He had another burst of laughter. There was no doubt about it: the ancient Druid was a great source of entertainment to Don Luis.

"The ancient Druid's arrival," he said, "introduces order and reason into the adventure. What was loose and vague becomes more compact. Incoherent crime turns into logical punishment. We have no longer blind obedience to Brother Thomas' doggerel, but the submission to common sense, the rigorous method of a man who knows what he wants and who has no time to lose. Really, the ancient Druid deserves all our admiration.

"The ancient Druid, whom we may call either Don Luis Perenna or Arsène Lupin—you suspect that, don't you?—knew very little of the story when the periscope of his submarine, the Crystal Stopper, emerged in sight of the coast of Sarek at mid-day yesterday."

"Very little?" Stéphane Maroux cried, in spite of himself.

"One might say, nothing," Don Luis declared.

"What! All those facts about Vorski's past, all those precise details about what he did at Sarek, about his plans and the part played by Elfride and the poisoning of Maguennoc?"

"I learnt all that here, yesterday," said Don Luis.

"But from whom? We never left one another?"

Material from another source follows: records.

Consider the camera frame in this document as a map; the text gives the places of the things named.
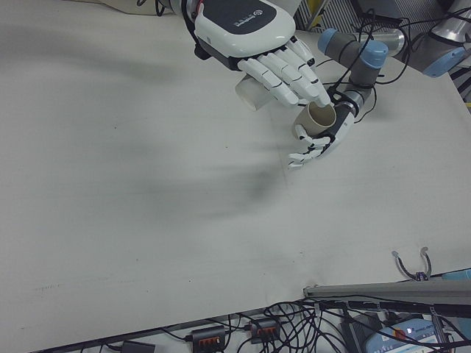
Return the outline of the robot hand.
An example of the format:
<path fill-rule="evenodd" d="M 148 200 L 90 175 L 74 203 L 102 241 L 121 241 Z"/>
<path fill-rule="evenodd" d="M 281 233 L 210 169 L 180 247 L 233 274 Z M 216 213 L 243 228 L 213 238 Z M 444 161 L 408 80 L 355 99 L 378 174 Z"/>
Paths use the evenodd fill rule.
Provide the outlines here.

"Believe me when I say that the ancient Druid, when he landed yesterday on the coast of Sarek, knew nothing at all. But the ancient Druid lays claim to be at least as great a favourite of the gods as you are, Vorski. And in fact he at once had the luck to see, on a lonely little beach, our friend Stéphane, who himself had had the luck to fall into a pretty deep pool of water and thus to escape the fate which you and your son had prepared for him. Rescue-work, conversation. In half an hour, the ancient Druid had the facts. Forthwith, investigations. He ended by reaching the cells, where he found in yours, Vorski, a white robe which he needed for his own use and a scrap of paper with a copy of the prophecy written by yourself. Excellent. The ancient Druid knows the enemy's plans.

"He begins by following the tunnel down which François and his mother fled, but is unable to pass because of the subsidence which has been produced. He retraces his steps and comes out on the Black Heath. Exploration of the island. Meeting with Otto and Conrad. The enemy burns the foot-bridge. It is six o'clock in the evening. Query: how to get to the Priory? Stéphane suggests, by the Postern path. The ancient Druid returns to the Crystal Stopper. They circumnavigate the island under the direction of Stéphane, who knows all the channels—and besides, my dear Vorski, the Crystal Stopper is a very docile submarine. She can slip in anywhere; the ancient Druid had her built to his own designs—and at last they land at the spot where François' boat is hanging. Here, meeting with All's Well, who is sleeping under the boat, the ancient Druid introduces himself. Immediate display of sympathy. They make a start. But, half-way up the ascent, All's Well branches off. At this place the wall is the cliff is, so to speak, patched with movable blocks of stone. In the middle of these stones is an opening, an opening made by Maguennoc, as the ancient Druid discovered later, in order to enter the hall of sacrifices and the mortuary crypts. Thus, the ancient Druid finds himself in the thick of the plot, master above ground and below. Only, it is eight o'clock in the evening.